Project - Knows.nl

About This Project

This project is built for fun and learning. The main goal is to learn how to crawl, store, and analyze large datasets in a practical setup with MySQL and S3-compatible storage. Parts of it are "vibe-coded". Years ago there was a handcrafted PHP version; it worked, but it was much less structured and harder/slower to maintain than this rebuild. I know this contributes to the noise on the internet.

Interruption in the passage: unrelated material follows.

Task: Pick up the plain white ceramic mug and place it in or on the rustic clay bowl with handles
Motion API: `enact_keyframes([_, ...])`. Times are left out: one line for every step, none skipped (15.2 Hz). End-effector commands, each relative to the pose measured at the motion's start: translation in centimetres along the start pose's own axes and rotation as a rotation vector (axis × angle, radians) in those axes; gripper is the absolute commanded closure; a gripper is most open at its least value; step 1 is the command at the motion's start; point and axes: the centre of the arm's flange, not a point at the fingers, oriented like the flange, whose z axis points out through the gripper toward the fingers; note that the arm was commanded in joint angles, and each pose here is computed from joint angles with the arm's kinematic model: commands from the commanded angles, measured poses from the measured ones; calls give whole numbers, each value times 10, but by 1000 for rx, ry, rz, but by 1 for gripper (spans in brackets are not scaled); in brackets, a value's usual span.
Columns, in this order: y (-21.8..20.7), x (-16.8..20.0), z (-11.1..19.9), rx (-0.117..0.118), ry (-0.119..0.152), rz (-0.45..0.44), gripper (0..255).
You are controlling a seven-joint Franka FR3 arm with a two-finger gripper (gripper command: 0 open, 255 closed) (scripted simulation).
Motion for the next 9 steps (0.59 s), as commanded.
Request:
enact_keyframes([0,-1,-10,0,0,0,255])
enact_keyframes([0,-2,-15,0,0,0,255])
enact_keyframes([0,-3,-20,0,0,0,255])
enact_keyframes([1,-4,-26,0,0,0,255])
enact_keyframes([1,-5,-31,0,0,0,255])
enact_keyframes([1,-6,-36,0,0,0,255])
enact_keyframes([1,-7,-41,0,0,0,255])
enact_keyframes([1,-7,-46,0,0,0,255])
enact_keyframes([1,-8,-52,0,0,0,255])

That’s fine, and I’m not sorry but you can always remove your site.

Why It Exists

Learn scalable crawling patterns.
Practice data modeling and deduplication.
Measure storage growth over time.
Keep architecture stateless for container environments.
Testing ZFS compression and dedup.
All on slow homelab hardware, so it has to be very efficient.

Current Dataset

URLs	2230498
Fetches	2459171
Screenshots	1092382
Site details	2157331

Storage Footprint

MySQL total size	9.1 GiB (9783689216 bytes)
S3 total size	2.4 GiB (2583086480 bytes)
S3 total files	111496
S3 snapshot updated	2026-07-15 02:24:57

S3 Breakdown

Prefix	Files	Bytes	Readable
screenshots/	111496	2583086480	2.4 GiB

Top MySQL Tables By Size

Table	Rows (est.)	Size
site_enrichments	2088463	4.9 GiB
fetches	2382050	940.8 MiB
urls	2308801	783.4 MiB
links	2489761	470.5 MiB
site_profiles	1971292	465.9 MiB
domain_scores	1983221	413.1 MiB
render_snapshots	926913	286.9 MiB
change_events	1761985	280.6 MiB
fetch_observations	980789	260.9 MiB
screenshots	988866	260.8 MiB

`Rows (est.)` comes from MySQL metadata and is approximate.